The packaging makeover is aimed at helping consumers overcome the embarrassm­ent of buying a product linked with sex — a taboo subject in conservati­ve India.

“Asking for Durex Jeans should be cool,” said Rohit Jindal, marketing director for Reckitt in India, in a telephone interview. “The whole package is made to normalise sex and condoms.”

“Condoms are a stigmatise­d topic in India, where promotion and open discussion about their use are considered inappropri­ate,’’ Sangram Kishor Patel, a senior researcher at the Population Council in New Delhi, and colleagues from the Tata Institute of Social Sciences in Mumbai wrote in a study last year.

India’s National Family Planning Programme introduced condoms as a way to manage pregnancie­s in the late 1960s, and promoted them also as a method of preventing sexually transmitte­d infections in more recent decades.

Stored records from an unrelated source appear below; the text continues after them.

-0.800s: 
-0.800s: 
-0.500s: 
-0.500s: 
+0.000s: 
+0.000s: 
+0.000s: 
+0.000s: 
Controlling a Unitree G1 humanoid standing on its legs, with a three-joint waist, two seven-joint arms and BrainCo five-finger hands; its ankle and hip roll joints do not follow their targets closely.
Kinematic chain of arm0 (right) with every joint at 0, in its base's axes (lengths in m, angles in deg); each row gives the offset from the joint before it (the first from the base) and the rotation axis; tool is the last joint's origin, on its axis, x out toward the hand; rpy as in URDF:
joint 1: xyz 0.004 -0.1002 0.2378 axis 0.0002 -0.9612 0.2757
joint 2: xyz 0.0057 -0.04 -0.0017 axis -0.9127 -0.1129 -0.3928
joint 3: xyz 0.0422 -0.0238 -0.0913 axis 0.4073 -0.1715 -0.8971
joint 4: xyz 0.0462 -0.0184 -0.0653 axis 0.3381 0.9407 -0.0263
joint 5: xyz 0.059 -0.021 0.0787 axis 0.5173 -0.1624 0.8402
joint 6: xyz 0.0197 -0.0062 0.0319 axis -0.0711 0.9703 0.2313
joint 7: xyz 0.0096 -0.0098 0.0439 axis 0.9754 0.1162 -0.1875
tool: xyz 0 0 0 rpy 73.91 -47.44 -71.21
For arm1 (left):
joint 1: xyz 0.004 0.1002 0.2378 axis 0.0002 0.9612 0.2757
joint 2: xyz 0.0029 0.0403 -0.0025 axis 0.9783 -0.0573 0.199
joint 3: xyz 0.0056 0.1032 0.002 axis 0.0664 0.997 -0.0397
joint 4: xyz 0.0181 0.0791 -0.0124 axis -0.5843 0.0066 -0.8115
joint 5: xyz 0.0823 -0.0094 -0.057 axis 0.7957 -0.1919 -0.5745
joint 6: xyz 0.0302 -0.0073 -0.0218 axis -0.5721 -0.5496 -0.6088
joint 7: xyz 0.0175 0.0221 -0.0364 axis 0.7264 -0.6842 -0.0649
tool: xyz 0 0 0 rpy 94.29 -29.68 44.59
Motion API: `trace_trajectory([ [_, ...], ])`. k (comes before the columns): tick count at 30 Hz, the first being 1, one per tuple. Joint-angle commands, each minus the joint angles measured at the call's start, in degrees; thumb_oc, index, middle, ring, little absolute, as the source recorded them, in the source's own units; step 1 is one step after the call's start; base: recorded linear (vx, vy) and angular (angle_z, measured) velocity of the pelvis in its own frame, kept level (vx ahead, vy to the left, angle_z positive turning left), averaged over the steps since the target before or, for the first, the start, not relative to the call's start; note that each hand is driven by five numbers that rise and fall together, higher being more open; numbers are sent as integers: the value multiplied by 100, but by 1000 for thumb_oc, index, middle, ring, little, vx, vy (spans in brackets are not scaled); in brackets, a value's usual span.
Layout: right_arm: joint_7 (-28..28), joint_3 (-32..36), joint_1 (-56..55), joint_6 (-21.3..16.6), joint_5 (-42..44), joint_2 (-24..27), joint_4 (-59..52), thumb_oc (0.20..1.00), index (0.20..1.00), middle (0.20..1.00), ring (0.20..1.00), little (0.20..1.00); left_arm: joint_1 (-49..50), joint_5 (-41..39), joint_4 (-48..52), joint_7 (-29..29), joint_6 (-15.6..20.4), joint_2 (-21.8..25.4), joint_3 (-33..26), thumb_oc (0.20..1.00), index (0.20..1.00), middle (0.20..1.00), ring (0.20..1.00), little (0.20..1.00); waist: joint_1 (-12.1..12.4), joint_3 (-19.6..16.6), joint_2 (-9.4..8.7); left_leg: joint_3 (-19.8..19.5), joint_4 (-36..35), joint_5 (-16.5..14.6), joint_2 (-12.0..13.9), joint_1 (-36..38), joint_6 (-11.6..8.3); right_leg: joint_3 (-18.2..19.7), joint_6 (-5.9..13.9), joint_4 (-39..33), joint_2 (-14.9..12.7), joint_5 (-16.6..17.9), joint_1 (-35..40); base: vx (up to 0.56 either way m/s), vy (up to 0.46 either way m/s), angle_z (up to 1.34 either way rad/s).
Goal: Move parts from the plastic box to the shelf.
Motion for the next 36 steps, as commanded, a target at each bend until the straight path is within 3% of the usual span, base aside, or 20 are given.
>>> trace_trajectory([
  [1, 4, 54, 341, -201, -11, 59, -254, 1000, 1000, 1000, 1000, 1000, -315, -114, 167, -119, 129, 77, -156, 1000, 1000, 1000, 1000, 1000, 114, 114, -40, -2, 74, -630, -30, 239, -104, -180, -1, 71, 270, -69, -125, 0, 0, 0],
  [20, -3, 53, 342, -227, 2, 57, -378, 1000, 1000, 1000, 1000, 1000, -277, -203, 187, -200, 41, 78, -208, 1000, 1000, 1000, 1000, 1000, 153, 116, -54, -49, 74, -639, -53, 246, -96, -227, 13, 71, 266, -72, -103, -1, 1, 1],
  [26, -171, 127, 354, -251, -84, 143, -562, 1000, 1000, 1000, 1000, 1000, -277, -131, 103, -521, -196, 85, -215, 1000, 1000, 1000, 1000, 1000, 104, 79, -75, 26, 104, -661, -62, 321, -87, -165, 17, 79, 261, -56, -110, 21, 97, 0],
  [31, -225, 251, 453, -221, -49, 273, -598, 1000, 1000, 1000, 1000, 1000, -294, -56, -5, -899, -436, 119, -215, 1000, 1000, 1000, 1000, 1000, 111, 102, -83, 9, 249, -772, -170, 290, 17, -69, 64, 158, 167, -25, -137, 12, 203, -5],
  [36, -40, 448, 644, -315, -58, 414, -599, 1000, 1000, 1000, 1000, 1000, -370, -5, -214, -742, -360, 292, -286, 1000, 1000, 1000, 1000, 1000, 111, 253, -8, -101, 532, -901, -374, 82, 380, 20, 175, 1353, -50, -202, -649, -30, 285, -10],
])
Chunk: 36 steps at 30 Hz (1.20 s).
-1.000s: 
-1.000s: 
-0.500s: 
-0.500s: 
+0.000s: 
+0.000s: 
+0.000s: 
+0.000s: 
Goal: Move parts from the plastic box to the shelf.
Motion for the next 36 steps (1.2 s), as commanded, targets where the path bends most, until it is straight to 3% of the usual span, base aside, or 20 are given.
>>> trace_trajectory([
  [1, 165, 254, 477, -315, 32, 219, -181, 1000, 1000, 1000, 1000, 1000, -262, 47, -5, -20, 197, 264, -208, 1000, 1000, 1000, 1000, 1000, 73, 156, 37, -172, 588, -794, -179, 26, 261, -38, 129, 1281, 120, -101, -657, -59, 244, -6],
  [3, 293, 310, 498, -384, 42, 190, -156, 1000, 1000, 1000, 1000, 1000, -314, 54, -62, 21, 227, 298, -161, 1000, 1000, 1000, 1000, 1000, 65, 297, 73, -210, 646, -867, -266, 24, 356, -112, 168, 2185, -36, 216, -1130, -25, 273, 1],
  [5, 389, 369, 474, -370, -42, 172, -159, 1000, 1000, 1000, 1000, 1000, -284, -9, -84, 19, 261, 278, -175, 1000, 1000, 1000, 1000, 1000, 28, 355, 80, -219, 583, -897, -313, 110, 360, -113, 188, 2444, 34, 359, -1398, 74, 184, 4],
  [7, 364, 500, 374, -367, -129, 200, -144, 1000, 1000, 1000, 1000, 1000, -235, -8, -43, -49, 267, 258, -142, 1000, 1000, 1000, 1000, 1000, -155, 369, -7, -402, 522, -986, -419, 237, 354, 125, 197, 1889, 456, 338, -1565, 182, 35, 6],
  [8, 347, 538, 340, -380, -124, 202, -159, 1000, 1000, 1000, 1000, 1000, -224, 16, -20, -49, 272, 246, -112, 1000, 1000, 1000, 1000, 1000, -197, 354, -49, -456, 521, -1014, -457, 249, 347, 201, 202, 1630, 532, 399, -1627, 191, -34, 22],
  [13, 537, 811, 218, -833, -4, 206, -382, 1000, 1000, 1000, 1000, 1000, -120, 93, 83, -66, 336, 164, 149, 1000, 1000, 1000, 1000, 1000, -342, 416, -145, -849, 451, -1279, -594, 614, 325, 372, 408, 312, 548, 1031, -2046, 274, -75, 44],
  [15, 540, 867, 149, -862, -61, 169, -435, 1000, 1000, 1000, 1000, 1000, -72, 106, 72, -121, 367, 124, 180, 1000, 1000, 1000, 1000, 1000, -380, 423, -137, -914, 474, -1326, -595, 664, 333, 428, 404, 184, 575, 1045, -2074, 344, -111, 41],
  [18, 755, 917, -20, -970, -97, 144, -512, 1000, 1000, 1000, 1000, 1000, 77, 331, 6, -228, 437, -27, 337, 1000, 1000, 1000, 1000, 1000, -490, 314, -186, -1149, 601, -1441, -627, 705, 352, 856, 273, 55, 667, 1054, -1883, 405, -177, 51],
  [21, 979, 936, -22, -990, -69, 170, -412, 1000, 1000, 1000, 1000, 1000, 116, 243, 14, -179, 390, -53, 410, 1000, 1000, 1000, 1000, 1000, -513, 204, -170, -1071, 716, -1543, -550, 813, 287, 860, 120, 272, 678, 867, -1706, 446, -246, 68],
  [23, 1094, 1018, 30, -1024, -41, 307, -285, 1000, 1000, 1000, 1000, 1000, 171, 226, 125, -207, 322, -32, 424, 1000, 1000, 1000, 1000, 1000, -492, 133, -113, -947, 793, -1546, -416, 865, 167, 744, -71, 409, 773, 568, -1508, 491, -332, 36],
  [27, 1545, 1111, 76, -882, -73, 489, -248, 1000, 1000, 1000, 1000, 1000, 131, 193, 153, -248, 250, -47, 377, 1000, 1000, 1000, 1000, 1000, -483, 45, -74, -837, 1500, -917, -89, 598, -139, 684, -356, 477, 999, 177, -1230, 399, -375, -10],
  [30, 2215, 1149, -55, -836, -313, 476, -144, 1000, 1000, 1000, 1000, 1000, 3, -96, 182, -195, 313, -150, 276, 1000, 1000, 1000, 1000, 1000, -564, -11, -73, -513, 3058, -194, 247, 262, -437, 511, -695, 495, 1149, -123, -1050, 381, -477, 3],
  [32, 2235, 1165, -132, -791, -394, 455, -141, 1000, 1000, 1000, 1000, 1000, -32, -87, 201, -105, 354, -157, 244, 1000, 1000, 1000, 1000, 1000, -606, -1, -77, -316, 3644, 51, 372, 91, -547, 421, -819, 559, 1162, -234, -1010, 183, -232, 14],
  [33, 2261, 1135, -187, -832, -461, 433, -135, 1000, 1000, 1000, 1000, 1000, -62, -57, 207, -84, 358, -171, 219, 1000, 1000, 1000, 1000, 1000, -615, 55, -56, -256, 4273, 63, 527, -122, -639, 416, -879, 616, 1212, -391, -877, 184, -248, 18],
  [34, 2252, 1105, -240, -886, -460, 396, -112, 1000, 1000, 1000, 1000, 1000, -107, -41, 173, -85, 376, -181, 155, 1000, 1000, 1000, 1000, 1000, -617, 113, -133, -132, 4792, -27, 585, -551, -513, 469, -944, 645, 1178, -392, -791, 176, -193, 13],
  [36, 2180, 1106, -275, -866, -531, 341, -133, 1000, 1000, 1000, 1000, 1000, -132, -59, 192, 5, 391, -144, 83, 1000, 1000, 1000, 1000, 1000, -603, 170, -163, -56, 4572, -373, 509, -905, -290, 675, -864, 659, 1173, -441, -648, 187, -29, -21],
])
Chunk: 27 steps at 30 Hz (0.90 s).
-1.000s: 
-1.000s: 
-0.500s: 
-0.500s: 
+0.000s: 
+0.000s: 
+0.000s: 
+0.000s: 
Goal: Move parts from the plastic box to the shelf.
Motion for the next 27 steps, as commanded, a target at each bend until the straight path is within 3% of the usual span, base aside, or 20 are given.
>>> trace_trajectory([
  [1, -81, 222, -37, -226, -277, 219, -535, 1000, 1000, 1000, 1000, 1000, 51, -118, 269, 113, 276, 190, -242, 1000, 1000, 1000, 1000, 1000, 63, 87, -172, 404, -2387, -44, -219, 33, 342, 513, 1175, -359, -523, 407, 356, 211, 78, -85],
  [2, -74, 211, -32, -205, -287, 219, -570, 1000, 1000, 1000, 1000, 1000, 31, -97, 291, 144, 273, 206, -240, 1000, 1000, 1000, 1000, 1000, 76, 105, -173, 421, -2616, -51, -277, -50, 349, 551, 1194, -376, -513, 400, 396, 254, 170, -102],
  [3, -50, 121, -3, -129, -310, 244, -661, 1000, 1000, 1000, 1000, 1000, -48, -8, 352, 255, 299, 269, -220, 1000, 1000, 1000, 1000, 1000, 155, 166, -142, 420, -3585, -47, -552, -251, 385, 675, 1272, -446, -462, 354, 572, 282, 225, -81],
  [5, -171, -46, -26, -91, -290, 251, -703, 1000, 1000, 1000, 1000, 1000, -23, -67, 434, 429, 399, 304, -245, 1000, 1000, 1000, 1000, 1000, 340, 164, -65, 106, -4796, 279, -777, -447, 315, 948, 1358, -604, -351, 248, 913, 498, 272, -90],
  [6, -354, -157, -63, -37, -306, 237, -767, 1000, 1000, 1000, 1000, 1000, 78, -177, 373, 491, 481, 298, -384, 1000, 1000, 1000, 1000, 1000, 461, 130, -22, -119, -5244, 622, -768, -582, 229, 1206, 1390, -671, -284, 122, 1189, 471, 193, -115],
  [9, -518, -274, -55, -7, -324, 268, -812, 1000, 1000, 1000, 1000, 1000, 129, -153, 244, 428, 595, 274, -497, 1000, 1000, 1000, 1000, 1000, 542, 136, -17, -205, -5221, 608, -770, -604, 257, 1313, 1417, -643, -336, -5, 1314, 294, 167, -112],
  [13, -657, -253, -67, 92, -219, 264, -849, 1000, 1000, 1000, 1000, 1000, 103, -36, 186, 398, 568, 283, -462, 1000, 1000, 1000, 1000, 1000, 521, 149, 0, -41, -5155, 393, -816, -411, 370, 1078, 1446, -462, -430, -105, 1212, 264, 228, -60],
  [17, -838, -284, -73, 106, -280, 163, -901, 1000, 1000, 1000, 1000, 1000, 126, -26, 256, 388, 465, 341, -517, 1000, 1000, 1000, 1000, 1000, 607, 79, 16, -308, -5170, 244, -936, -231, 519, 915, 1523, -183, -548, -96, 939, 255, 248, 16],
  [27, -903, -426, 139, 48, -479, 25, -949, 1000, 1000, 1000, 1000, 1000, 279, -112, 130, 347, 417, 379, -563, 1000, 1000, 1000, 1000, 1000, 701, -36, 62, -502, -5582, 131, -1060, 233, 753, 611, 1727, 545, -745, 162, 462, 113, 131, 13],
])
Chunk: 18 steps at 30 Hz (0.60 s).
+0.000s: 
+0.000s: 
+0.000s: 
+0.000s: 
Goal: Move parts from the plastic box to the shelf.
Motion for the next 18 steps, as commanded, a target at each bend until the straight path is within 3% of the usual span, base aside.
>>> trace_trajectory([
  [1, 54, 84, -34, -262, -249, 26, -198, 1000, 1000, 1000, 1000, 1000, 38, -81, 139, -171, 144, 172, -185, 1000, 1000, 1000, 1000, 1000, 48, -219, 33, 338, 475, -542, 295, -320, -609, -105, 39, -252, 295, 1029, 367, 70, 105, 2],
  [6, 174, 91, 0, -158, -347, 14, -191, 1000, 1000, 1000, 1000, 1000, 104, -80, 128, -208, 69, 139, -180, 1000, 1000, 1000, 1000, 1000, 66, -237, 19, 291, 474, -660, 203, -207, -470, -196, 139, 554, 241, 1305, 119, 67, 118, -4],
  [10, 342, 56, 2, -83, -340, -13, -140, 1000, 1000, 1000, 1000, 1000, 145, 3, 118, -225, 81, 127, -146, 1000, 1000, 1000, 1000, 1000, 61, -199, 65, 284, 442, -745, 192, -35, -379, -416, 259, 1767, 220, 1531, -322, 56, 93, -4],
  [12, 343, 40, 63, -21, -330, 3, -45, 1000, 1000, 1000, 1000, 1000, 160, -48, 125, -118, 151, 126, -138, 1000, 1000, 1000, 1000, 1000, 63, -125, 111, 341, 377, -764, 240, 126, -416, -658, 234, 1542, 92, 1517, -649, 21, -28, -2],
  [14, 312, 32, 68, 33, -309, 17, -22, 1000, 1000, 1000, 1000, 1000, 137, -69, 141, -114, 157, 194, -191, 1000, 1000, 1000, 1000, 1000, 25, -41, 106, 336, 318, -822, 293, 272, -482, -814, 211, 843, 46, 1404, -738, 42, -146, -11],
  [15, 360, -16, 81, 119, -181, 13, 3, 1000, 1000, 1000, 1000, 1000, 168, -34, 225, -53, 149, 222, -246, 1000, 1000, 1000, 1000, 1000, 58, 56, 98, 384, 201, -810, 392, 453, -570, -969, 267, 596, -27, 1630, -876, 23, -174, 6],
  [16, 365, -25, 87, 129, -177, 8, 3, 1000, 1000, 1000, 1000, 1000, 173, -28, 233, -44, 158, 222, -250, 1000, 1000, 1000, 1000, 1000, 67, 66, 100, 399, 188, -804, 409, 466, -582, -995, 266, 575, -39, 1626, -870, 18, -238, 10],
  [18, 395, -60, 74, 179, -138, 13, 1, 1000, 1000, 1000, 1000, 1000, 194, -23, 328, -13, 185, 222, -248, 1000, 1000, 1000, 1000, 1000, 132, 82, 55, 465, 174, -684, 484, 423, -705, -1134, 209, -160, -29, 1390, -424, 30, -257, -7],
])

Still, of adult women in India aged 15-to49 years in long-term partnershi­ps, only 6% rely on male condoms for contracept­ion, compared with 46% in Japan and 8.3% in China, according to United Nations data.

“Key to improving the popularity of condoms is breaking the taboos that surround them,’’ said Patel, adding that “it’s too early to gauge what impact the Durex campaign will have.’’

“It’s just a marketing gimmick,” said Meena Seshu, founder of Sampada Grameen Mahila Sanstha, an HIV/AIDS prevention, treatment and support organisati­on, in Sangli city, about 400 kilometres west of Mumbai.

“Whenever a company finds the market is slack, it comes out with such new products with newer justificat­ion. I am not sure whether the condom usage will increase or decrease by just calling condoms ‘Jeans’,’’ she said.